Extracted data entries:
------------------------------------

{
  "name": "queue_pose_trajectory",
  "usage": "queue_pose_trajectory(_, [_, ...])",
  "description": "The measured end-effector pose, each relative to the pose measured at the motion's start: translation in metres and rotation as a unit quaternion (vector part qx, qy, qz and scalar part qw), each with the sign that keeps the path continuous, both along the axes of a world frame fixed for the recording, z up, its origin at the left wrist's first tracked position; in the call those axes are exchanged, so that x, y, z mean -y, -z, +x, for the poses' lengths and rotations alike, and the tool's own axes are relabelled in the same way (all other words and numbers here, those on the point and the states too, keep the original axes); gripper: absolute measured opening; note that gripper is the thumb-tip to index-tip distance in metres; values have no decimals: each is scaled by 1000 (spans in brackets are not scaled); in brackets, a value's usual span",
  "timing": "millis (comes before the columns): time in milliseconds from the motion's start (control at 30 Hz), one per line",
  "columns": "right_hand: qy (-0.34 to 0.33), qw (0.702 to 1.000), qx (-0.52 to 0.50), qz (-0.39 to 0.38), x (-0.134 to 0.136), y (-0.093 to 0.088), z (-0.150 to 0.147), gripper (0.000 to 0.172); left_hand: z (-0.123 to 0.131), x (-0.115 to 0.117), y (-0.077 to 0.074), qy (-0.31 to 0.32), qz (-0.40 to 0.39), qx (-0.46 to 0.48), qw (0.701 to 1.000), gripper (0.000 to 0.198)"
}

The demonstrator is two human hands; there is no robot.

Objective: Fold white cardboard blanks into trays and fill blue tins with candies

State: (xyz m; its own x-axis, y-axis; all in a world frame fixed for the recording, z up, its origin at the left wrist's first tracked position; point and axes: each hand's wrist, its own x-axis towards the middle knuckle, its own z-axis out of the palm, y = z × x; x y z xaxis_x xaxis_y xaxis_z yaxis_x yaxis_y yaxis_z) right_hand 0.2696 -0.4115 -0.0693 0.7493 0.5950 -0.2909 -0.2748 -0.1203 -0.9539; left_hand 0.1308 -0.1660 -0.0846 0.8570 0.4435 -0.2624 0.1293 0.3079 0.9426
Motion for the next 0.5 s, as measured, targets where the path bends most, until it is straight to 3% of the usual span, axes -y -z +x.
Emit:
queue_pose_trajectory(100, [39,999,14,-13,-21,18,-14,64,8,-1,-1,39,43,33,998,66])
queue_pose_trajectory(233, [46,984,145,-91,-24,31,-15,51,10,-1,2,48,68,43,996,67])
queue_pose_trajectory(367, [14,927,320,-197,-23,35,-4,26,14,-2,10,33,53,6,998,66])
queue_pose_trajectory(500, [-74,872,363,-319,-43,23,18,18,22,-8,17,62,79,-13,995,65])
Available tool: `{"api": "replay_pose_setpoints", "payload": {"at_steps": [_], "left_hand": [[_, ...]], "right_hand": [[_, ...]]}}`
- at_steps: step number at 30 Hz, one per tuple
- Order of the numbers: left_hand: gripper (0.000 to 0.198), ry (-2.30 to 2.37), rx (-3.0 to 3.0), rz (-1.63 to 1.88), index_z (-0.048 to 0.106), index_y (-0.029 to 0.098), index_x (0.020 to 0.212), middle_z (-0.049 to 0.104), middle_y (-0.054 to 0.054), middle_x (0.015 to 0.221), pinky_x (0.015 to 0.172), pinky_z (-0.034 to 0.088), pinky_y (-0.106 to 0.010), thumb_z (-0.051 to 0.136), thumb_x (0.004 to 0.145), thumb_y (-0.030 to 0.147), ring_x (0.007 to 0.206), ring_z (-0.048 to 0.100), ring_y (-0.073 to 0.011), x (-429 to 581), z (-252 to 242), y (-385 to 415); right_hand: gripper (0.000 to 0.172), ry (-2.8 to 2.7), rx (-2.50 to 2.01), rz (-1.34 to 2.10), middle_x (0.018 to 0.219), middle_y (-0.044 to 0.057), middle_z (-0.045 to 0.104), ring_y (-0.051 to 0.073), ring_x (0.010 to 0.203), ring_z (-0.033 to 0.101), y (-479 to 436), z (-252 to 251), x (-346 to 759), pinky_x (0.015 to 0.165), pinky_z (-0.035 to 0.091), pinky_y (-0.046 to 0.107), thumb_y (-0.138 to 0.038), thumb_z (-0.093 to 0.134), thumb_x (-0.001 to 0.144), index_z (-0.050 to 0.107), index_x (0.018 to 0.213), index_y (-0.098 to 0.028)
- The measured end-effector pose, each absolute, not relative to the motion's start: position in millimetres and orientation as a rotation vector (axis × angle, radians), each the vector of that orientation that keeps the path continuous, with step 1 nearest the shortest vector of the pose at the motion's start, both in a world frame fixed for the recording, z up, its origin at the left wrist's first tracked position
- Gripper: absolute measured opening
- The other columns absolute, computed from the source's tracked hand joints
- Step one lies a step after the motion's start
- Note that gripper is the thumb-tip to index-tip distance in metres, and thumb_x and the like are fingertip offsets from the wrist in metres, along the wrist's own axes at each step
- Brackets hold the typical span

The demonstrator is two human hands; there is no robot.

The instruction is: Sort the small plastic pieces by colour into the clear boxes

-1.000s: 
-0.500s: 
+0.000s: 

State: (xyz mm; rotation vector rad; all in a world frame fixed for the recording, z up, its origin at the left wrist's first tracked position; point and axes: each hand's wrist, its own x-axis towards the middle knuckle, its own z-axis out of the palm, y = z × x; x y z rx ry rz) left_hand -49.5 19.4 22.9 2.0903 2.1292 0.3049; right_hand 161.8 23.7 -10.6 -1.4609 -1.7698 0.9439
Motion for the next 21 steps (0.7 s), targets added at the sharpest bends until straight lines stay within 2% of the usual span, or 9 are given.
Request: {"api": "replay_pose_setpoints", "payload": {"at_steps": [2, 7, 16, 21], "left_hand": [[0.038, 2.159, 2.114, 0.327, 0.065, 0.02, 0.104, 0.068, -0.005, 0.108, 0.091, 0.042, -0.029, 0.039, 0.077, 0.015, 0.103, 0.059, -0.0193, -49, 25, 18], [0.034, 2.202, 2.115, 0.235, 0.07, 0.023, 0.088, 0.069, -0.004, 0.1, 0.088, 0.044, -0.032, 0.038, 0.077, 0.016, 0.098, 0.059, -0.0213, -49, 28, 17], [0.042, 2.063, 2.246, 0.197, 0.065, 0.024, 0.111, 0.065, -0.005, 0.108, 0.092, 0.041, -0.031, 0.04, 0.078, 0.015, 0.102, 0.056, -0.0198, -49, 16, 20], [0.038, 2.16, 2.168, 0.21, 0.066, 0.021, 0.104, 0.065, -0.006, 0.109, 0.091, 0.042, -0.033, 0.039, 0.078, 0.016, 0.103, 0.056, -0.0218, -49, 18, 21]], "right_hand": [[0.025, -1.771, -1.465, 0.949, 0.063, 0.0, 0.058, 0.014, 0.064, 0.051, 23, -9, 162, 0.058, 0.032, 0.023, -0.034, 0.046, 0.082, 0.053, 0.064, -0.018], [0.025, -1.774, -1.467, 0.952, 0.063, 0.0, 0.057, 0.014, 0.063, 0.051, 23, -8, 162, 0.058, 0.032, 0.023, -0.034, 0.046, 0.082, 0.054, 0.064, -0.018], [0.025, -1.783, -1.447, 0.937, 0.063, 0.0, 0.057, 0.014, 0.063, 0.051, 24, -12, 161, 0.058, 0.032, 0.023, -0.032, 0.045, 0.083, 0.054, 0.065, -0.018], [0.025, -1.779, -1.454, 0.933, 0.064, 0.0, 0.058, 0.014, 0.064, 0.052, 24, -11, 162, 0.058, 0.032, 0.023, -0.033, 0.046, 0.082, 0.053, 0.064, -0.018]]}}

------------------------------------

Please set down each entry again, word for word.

** OUTPUT **
{
  "name": "queue_pose_trajectory",
  "usage": "queue_pose_trajectory(_, [_, ...])",
  "description": "The measured end-effector pose, each relative to the pose measured at the motion's start: translation in metres and rotation as a unit quaternion (vector part qx, qy, qz and scalar part qw), each with the sign that keeps the path continuous, both along the axes of a world frame fixed for the recording, z up, its origin at the left wrist's first tracked position; in the call those axes are exchanged, so that x, y, z mean -y, -z, +x, for the poses' lengths and rotations alike, and the tool's own axes are relabelled in the same way (all other words and numbers here, those on the point and the states too, keep the original axes); gripper: absolute measured opening; note that gripper is the thumb-tip to index-tip distance in metres; values have no decimals: each is scaled by 1000 (spans in brackets are not scaled); in brackets, a value's usual span",
  "timing": "millis (comes before the columns): time in milliseconds from the motion's start (control at 30 Hz), one per line",
  "columns": "right_hand: qy (-0.34 to 0.33), qw (0.702 to 1.000), qx (-0.52 to 0.50), qz (-0.39 to 0.38), x (-0.134 to 0.136), y (-0.093 to 0.088), z (-0.150 to 0.147), gripper (0.000 to 0.172); left_hand: z (-0.123 to 0.131), x (-0.115 to 0.117), y (-0.077 to 0.074), qy (-0.31 to 0.32), qz (-0.40 to 0.39), qx (-0.46 to 0.48), qw (0.701 to 1.000), gripper (0.000 to 0.198)"
}

The demonstrator is two human hands; there is no robot.

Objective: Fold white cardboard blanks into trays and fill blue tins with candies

State: (xyz m; its own x-axis, y-axis; all in a world frame fixed for the recording, z up, its origin at the left wrist's first tracked position; point and axes: each hand's wrist, its own x-axis towards the middle knuckle, its own z-axis out of the palm, y = z × x; x y z xaxis_x xaxis_y xaxis_z yaxis_x yaxis_y yaxis_z) right_hand 0.2696 -0.4115 -0.0693 0.7493 0.5950 -0.2909 -0.2748 -0.1203 -0.9539; left_hand 0.1308 -0.1660 -0.0846 0.8570 0.4435 -0.2624 0.1293 0.3079 0.9426
Motion for the next 0.5 s, as measured, targets where the path bends most, until it is straight to 3% of the usual span, axes -y -z +x.
Emit:
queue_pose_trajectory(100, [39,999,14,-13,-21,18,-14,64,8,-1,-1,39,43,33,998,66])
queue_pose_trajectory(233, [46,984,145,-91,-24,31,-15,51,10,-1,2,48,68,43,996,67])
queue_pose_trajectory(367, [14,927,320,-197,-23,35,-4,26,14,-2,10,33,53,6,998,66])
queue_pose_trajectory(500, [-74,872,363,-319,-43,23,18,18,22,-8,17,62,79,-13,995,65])
Available tool: `{"api": "replay_pose_setpoints", "payload": {"at_steps": [_], "left_hand": [[_, ...]], "right_hand": [[_, ...]]}}`
- at_steps: step number at 30 Hz, one per tuple
- Order of the numbers: left_hand: gripper (0.000 to 0.198), ry (-2.30 to 2.37), rx (-3.0 to 3.0), rz (-1.63 to 1.88), index_z (-0.048 to 0.106), index_y (-0.029 to 0.098), index_x (0.020 to 0.212), middle_z (-0.049 to 0.104), middle_y (-0.054 to 0.054), middle_x (0.015 to 0.221), pinky_x (0.015 to 0.172), pinky_z (-0.034 to 0.088), pinky_y (-0.106 to 0.010), thumb_z (-0.051 to 0.136), thumb_x (0.004 to 0.145), thumb_y (-0.030 to 0.147), ring_x (0.007 to 0.206), ring_z (-0.048 to 0.100), ring_y (-0.073 to 0.011), x (-429 to 581), z (-252 to 242), y (-385 to 415); right_hand: gripper (0.000 to 0.172), ry (-2.8 to 2.7), rx (-2.50 to 2.01), rz (-1.34 to 2.10), middle_x (0.018 to 0.219), middle_y (-0.044 to 0.057), middle_z (-0.045 to 0.104), ring_y (-0.051 to 0.073), ring_x (0.010 to 0.203), ring_z (-0.033 to 0.101), y (-479 to 436), z (-252 to 251), x (-346 to 759), pinky_x (0.015 to 0.165), pinky_z (-0.035 to 0.091), pinky_y (-0.046 to 0.107), thumb_y (-0.138 to 0.038), thumb_z (-0.093 to 0.134), thumb_x (-0.001 to 0.144), index_z (-0.050 to 0.107), index_x (0.018 to 0.213), index_y (-0.098 to 0.028)
- The measured end-effector pose, each absolute, not relative to the motion's start: position in millimetres and orientation as a rotation vector (axis × angle, radians), each the vector of that orientation that keeps the path continuous, with step 1 nearest the shortest vector of the pose at the motion's start, both in a world frame fixed for the recording, z up, its origin at the left wrist's first tracked position
- Gripper: absolute measured opening
- The other columns absolute, computed from the source's tracked hand joints
- Step one lies a step after the motion's start
- Note that gripper is the thumb-tip to index-tip distance in metres, and thumb_x and the like are fingertip offsets from the wrist in metres, along the wrist's own axes at each step
- Brackets hold the typical span

The demonstrator is two human hands; there is no robot.

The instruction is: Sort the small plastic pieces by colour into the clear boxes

-1.000s: 
-0.500s: 
+0.000s: 

State: (xyz mm; rotation vector rad; all in a world frame fixed for the recording, z up, its origin at the left wrist's first tracked position; point and axes: each hand's wrist, its own x-axis towards the middle knuckle, its own z-axis out of the palm, y = z × x; x y z rx ry rz) left_hand -49.5 19.4 22.9 2.0903 2.1292 0.3049; right_hand 161.8 23.7 -10.6 -1.4609 -1.7698 0.9439
Motion for the next 21 steps (0.7 s), targets added at the sharpest bends until straight lines stay within 2% of the usual span, or 9 are given.
Request: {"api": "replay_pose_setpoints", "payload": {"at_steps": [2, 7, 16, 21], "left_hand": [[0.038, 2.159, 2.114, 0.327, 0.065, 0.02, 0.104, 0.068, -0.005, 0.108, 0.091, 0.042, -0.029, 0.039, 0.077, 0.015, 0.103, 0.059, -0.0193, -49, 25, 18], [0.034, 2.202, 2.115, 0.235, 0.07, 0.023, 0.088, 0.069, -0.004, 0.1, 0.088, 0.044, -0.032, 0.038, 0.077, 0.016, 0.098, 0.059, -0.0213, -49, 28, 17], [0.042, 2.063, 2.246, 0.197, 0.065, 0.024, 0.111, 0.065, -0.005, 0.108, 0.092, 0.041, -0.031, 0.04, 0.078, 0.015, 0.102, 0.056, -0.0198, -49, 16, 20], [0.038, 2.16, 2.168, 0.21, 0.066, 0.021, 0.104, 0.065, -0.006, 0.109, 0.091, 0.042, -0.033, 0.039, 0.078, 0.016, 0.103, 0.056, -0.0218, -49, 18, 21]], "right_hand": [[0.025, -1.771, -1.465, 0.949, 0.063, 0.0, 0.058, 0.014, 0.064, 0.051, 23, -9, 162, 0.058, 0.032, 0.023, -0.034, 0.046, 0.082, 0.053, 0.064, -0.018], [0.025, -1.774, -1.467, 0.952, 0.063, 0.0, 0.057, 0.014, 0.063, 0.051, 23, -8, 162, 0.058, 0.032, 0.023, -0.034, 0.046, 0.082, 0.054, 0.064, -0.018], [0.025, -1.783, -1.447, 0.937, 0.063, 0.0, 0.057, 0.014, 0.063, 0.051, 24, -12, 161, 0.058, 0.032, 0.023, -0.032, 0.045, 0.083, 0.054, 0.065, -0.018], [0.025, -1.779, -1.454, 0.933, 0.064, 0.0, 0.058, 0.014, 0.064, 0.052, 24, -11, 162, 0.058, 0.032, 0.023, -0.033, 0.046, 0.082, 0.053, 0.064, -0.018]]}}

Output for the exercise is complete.